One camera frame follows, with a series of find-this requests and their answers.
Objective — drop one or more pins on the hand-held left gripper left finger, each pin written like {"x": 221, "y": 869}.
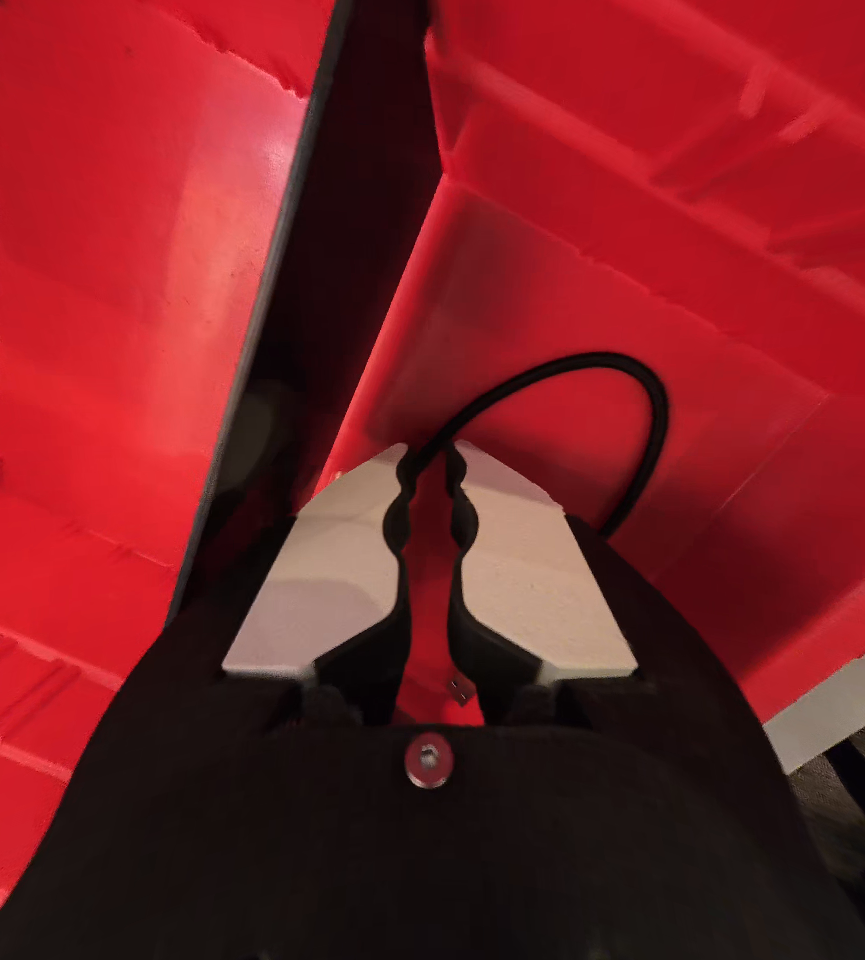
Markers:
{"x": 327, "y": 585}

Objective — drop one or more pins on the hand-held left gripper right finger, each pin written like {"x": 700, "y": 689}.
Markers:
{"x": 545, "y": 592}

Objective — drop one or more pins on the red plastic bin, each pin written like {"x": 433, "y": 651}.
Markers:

What the task requires:
Copy each line in the entries above where "gripper" turns up.

Task output:
Objective — drop one or more pins on the hand-held left gripper left finger, each pin written like {"x": 221, "y": 869}.
Objective — drop one or more pins on the hand-held left gripper right finger, each pin written like {"x": 700, "y": 689}.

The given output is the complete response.